Below is some data. Retype exactly the lines starting at the one with "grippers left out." and ending at the one with "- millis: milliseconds".

#### [Provided material]
######
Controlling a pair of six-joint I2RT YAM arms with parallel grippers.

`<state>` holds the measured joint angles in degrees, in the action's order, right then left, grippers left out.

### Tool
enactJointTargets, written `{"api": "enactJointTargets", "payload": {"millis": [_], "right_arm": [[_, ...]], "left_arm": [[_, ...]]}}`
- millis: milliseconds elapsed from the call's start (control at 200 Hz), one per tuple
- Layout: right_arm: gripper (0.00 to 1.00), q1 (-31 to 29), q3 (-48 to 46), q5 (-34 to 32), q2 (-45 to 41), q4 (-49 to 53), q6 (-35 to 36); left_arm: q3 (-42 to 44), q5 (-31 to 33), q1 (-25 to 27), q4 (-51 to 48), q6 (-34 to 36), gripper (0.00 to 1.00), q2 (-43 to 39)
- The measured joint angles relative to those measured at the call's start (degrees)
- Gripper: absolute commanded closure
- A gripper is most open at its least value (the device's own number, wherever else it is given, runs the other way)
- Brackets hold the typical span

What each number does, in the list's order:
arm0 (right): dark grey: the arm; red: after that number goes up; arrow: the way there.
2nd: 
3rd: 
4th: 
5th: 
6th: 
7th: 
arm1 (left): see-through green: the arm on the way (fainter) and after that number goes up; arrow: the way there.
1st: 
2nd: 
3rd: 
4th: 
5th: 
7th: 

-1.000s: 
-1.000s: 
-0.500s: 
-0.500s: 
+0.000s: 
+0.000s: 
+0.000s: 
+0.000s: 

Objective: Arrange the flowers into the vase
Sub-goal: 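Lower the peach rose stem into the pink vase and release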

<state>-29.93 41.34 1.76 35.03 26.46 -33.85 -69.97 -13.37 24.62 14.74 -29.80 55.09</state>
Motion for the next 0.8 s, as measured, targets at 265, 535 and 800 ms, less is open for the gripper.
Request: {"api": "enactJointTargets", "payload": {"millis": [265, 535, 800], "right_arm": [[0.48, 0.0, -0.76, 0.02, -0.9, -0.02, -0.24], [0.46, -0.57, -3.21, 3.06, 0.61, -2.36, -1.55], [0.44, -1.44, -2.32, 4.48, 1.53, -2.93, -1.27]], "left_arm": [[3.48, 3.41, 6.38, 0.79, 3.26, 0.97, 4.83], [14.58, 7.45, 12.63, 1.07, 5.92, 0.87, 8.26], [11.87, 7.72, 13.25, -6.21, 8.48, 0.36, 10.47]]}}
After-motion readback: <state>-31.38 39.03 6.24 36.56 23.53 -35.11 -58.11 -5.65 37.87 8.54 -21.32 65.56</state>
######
#### [Exercise result]
`<state>` holds the measured joint angles in degrees, in the action's order, right then left, grippers left out.

### Tool
enactJointTargets, written `{"api": "enactJointTargets", "payload": {"millis": [_], "right_arm": [[_, ...]], "left_arm": [[_, ...]]}}`
- millis: milliseconds elapsed from the call's start (control at 200 Hz), one per tuple

There is no more output for this exercise.